(Records to use Opens)

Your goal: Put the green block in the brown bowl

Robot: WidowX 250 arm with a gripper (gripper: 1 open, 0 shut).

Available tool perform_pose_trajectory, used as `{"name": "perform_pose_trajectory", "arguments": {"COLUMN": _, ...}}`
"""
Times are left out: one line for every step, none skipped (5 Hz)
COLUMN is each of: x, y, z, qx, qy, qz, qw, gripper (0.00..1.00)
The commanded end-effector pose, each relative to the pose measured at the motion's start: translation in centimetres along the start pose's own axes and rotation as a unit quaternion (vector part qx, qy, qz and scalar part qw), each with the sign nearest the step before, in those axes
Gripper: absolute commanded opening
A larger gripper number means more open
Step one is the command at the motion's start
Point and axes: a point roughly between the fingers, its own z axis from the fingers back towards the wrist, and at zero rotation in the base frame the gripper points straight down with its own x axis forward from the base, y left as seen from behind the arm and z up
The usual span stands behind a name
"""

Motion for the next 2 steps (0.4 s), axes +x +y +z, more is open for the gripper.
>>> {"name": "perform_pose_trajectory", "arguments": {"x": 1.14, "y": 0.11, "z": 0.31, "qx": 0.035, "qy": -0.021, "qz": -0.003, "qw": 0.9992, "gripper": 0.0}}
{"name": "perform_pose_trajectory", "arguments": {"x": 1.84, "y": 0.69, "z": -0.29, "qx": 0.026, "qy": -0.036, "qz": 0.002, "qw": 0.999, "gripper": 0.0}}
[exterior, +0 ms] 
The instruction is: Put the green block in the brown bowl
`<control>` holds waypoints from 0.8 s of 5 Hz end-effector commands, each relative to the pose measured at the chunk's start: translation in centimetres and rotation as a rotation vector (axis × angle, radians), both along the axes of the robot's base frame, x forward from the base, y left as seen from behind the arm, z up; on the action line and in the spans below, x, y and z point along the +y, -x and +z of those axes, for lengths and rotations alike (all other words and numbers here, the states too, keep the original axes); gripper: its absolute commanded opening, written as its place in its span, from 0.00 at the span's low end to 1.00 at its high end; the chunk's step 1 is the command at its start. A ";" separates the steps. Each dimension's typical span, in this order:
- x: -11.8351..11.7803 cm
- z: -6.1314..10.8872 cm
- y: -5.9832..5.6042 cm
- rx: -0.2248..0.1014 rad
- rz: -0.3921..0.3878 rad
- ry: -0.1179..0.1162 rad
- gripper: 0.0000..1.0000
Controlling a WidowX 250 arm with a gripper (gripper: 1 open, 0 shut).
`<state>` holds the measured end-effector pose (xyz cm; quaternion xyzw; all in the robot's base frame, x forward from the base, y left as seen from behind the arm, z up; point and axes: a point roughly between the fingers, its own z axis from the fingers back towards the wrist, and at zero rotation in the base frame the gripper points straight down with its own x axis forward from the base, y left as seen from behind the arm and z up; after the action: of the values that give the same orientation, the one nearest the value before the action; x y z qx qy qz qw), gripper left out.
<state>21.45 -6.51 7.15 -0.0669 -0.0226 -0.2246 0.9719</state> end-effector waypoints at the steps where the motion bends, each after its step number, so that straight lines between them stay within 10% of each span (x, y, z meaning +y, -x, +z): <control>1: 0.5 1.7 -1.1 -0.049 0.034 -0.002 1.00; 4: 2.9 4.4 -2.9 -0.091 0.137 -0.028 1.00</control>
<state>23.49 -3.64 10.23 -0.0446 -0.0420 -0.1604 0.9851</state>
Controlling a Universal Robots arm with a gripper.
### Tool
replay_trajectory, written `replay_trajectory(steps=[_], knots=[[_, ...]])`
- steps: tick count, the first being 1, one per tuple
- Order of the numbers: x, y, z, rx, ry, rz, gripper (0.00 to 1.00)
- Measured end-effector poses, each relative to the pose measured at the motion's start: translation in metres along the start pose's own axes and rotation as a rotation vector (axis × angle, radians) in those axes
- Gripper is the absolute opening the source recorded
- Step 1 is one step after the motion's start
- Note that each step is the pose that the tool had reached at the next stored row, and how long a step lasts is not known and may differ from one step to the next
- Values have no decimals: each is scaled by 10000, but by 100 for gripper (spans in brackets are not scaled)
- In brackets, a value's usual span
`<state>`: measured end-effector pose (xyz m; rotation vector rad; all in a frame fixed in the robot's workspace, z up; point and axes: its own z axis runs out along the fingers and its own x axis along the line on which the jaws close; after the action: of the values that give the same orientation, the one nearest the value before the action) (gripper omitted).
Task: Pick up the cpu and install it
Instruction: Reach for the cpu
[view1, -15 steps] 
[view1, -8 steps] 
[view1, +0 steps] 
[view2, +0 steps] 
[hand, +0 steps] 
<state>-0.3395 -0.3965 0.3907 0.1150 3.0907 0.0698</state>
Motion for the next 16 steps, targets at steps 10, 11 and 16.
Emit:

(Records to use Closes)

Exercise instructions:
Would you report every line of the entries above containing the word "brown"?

Solved exercise:
Your goal: Put the green block in the brown bowl
The instruction is: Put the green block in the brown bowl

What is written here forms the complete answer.